Hopefully friends will get through the muck of hurt feelings. But if not, I understand that they too will do what is right for their own families. And for that, I honor them.


Namaste.

9 comments:

DrowseyMonkey said...

OMG that cake looks so darn good...and I'm alergic to chocolate!

Lovely post. Happy birthday! You're very blessed with such good friends & a happy family.

K. said...

Qacei is one of those people who gives me hope for the future of the world, and you are one of those people who I am very glad has been entrusted with the care and feeding of someone that gives me hope for the future of the world, cause you're not so bad yourself. I don't know the situation, but I still know you did the right thing.

Happy belated birthday, and thanks for being born. I appreciate it.

Ren said...

Qacei's eyes are so wise and deep. Sending lots love your way, Tennessee style.:)

Zenmomma said...

>>I don't know the situation, but I still know you did the right thing.>>

Well, I did the only thing that I felt was left to me under the circumstances. Now I'm left feeling like people are joining forces to be mad at me over it. Still I think it was what I had to do for Qacei.

Life is complicated. Thanks for the kind words. I'm needing them.

Stephanie said...

Happy belated Birthday :)

Kim said...
This comment has been removed by the author.
KnitOneQuiltTooKristin said...

A belated Happy Birthday to you! That cake looks awesome!

Kim said...

((((((((mary)))))))))))))

I honor your courage and commitment to your daughter, your family, and especially mary, that intuitive, ever evolving mother goddess in you.

And although I too don't know details and wouldn't need to know in order to identify with the courage and faith it takes to advocate on behalf of our children.

It's a rarity that I've won any popularity contests with people regarding some of the divergent paths I/we have chosen (...homebirth, no vaccinations, homeopathy, Waldorf, no Waldorf, homeschool, to finally our ever changing Unschool living philosophy)

I'm realizing with my own 14 year old that there are times I must speak or act on his behalf. And the majority of time I have his permission or at least his understanding that he needs guidance or help.

I remember when he was 6-7 years old and had a particular playmate whose mother was no less than passive aggressive toward Wes, and I intervened in a variety of ways before ultimately separating him/us so to end the opportunity for more hurtfulness.

There have been other times with other examples, but it boils down to this for me...

I have stewardship over my son and a responsibility to walk beside him as he masters the skills he'll need to care for himself and move out into the bigger landscape of his life.

There are some negotiations & situations he/they (our teens) aren't ready or willing to tackle just yet...and that's when I...you...we put on our Goddess Mother capes and slide down the pole to the momma mobile!
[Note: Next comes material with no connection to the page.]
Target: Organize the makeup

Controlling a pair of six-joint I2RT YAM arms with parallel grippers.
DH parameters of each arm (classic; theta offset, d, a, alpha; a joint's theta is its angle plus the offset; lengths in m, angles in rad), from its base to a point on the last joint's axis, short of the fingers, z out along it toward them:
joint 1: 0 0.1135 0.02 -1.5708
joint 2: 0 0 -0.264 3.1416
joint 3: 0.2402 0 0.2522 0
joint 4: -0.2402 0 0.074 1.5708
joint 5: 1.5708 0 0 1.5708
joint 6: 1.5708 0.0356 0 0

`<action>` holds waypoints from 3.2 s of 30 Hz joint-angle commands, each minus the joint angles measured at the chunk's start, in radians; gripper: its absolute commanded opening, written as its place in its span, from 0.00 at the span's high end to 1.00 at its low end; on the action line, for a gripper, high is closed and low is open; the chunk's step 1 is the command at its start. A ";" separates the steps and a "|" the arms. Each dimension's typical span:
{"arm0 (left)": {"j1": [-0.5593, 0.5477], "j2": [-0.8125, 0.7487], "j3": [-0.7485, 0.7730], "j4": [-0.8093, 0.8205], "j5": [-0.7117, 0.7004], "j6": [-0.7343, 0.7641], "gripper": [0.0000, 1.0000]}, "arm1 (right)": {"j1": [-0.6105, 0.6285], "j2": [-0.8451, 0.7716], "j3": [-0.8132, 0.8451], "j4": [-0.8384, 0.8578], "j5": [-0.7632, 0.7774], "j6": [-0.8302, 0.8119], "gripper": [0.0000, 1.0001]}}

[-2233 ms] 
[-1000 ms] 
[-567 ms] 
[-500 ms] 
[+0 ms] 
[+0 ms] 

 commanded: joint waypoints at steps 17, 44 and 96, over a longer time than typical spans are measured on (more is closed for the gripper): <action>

It's all learning...whether our children are watching us and are gaining new skills through their vision of adults they trust, or they advocate for themselves also learning--sometimes through their successes and equally as true, through their difficulties & pain.

Your children are so very fortunate to have a conscious, compassionate, and REAL woman going the distance for them when life gets complicated!

Professor J said...

mmm chocolate morphine.

Qacei is a lucky girl and you are a lucky mom. I am in hopes that your situation will become more comfortable for everyone.